The Vietnam Experience

The U.S. Navy participated in a wide variety of roles and missions during the Vietnam War. Navy combat artists recorded many of these activities, typically sharing the same dangers as the sailors and Marines they accompanied. In the South China Sea and the Gulf of Thailand, ocean going "blue water" Navy ships provided artillery, aviation, logistic, medical, and other support to aid in America’s defense of a non-communist Southeast Asia. The big guns of ships on the offshore "firing line" provided essential naval gunfire support to allied forces engaged in combat operations ashore. Aircraft carriers on "Yankee Station" (off North Vietnam) and "Dixie Station" (off South Vietnam) provided air support for the sailors and soldiers fighting south of the Demilitarized Zone (DMZ) in the Republic of (South) Vietnam. The carriers also served as bases for naval aircraft operating over North Vietnam and Laos, including perilous missions against North Vietnamese forces on the Ho Chi Minh Trail.

Along the coasts and rivers of the Republic of Vietnam, the inshore, or "brown water" Navy’s fast patrol boats, armored vessels, and support ships sought to interdict enemy supplies and troop movements, as well as fighting alongside the U.S. Army to defeat enemy forces in battles near water. Since much of the conflict was a guerrilla war, there generally were no front lines. Surprise encounters with the enemy occurred often, and naval personnel need to maintain constant vigilance. Shore-based Navy helicopters operated in support of the brown water Navy, and Navy SEALs (Sea, Air and Land) conducted hazardous special operations along the waterways of the Republic of Vietnam.

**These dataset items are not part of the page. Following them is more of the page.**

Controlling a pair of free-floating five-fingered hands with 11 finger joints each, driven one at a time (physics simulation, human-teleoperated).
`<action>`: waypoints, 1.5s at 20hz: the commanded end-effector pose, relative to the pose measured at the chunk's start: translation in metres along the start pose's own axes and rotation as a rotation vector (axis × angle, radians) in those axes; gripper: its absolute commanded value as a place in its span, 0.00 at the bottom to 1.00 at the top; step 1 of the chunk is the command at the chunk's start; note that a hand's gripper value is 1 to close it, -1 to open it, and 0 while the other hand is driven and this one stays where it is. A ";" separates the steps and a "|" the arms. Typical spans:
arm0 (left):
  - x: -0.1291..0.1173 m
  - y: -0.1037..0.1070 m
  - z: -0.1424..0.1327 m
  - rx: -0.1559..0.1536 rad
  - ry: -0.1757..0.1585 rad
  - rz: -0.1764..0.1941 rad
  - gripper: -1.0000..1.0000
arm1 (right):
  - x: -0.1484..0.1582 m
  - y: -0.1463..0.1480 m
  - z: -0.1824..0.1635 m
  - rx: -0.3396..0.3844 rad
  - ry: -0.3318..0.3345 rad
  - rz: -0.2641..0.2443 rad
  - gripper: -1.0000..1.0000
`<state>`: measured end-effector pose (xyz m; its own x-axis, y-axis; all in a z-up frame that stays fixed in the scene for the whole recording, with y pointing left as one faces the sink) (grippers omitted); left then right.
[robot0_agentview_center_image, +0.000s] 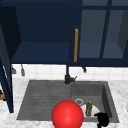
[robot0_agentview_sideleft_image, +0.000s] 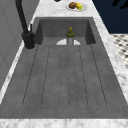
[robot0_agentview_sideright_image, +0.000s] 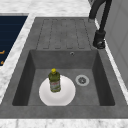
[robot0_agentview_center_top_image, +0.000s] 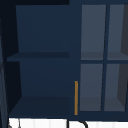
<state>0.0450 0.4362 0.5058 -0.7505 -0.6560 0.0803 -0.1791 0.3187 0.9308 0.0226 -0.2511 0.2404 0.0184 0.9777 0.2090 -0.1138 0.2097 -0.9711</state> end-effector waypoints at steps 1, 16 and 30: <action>0.016 0.020 -0.005 -0.076 -0.075 0.002 0.00 | 0.000 0.000 0.000 0.000 0.000 0.000 0.50; 0.078 0.071 -0.039 -0.050 -0.067 0.017 0.00 | 0.000 0.000 0.000 0.000 0.000 0.000 0.50; 0.121 0.087 -0.077 -0.048 -0.074 -0.023 0.00 | 0.000 0.000 0.000 0.000 0.000 0.000 0.50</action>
<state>-0.0029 0.3467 0.6040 -0.7641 -0.6442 0.0336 -0.2033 0.2900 0.9352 0.0226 -0.2511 0.2404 0.0184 0.9777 0.2090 -0.1138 0.2097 -0.9711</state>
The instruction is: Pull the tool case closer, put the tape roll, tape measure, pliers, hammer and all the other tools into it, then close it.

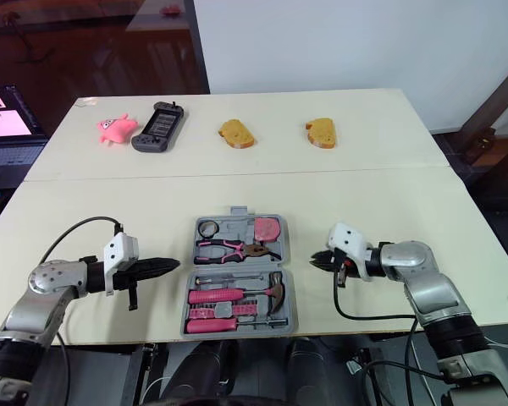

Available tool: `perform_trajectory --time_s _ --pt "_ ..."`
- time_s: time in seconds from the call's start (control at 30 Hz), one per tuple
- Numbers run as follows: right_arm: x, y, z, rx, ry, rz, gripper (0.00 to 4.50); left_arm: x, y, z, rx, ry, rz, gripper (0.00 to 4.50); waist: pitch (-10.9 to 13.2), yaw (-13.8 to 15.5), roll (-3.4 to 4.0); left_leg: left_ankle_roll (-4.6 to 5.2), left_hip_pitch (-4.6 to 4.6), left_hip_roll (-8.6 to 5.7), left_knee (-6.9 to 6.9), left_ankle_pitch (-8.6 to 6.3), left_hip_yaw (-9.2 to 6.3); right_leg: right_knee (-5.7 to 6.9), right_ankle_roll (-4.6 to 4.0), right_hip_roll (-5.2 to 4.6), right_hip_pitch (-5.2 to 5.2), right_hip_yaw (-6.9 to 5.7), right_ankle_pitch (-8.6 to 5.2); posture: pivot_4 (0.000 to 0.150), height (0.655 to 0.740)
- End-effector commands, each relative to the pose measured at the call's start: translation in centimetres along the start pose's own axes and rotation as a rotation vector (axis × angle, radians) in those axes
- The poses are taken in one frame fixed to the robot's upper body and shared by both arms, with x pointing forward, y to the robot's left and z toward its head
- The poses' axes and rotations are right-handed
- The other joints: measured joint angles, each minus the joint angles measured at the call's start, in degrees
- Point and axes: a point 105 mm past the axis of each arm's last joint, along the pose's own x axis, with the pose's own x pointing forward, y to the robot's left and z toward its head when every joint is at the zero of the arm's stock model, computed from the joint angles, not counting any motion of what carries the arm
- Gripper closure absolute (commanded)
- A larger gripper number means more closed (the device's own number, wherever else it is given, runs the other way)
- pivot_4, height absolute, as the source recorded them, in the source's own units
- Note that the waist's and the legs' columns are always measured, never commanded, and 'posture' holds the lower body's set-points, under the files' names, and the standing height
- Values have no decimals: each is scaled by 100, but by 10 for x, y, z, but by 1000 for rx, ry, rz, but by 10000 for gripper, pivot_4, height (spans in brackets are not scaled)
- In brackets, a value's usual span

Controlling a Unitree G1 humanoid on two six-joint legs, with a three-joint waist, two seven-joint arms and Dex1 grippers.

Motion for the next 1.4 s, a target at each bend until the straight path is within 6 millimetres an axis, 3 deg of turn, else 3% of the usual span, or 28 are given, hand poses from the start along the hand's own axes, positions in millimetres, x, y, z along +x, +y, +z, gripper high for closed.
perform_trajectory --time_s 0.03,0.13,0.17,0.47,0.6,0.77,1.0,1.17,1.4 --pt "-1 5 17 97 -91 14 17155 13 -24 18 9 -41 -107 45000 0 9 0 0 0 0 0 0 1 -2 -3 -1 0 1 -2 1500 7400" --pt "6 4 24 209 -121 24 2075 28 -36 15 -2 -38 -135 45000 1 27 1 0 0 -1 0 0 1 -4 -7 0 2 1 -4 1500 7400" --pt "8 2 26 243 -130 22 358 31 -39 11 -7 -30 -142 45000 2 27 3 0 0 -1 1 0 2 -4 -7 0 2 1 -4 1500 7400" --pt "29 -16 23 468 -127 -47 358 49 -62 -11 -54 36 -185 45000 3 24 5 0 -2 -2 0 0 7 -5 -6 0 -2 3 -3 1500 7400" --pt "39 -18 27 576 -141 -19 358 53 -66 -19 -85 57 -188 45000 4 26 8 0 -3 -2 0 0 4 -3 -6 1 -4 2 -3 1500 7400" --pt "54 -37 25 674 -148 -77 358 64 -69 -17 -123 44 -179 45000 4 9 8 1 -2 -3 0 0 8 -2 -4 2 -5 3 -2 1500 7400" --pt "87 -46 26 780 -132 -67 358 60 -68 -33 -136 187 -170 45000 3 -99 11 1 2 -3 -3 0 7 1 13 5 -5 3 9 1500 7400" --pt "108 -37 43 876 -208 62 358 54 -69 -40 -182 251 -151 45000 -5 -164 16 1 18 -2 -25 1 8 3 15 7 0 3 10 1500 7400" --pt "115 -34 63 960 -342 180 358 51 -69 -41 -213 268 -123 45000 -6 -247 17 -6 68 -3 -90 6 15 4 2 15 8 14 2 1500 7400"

In addition to non-combat roles elsewhere in Southeast Asia, the Navy was onshore in the Republic of Vietnam too. Navy Mobile Construction Battalions (Seabees) continued their tradition of expert military engineering in support of combat troops, while also engaging in civil action projects to improve the lives of Vietnamese civilians. Navy medical personnel and chaplains were attached to U.S. Marine combat units, providing crucial aid and comfort to the troubled, the wounded and the dying. Without the hard work of Navy personnel operating logistical shore facilities, the massive quantities of essential war materials arriving by sea would never have reached allied military forces.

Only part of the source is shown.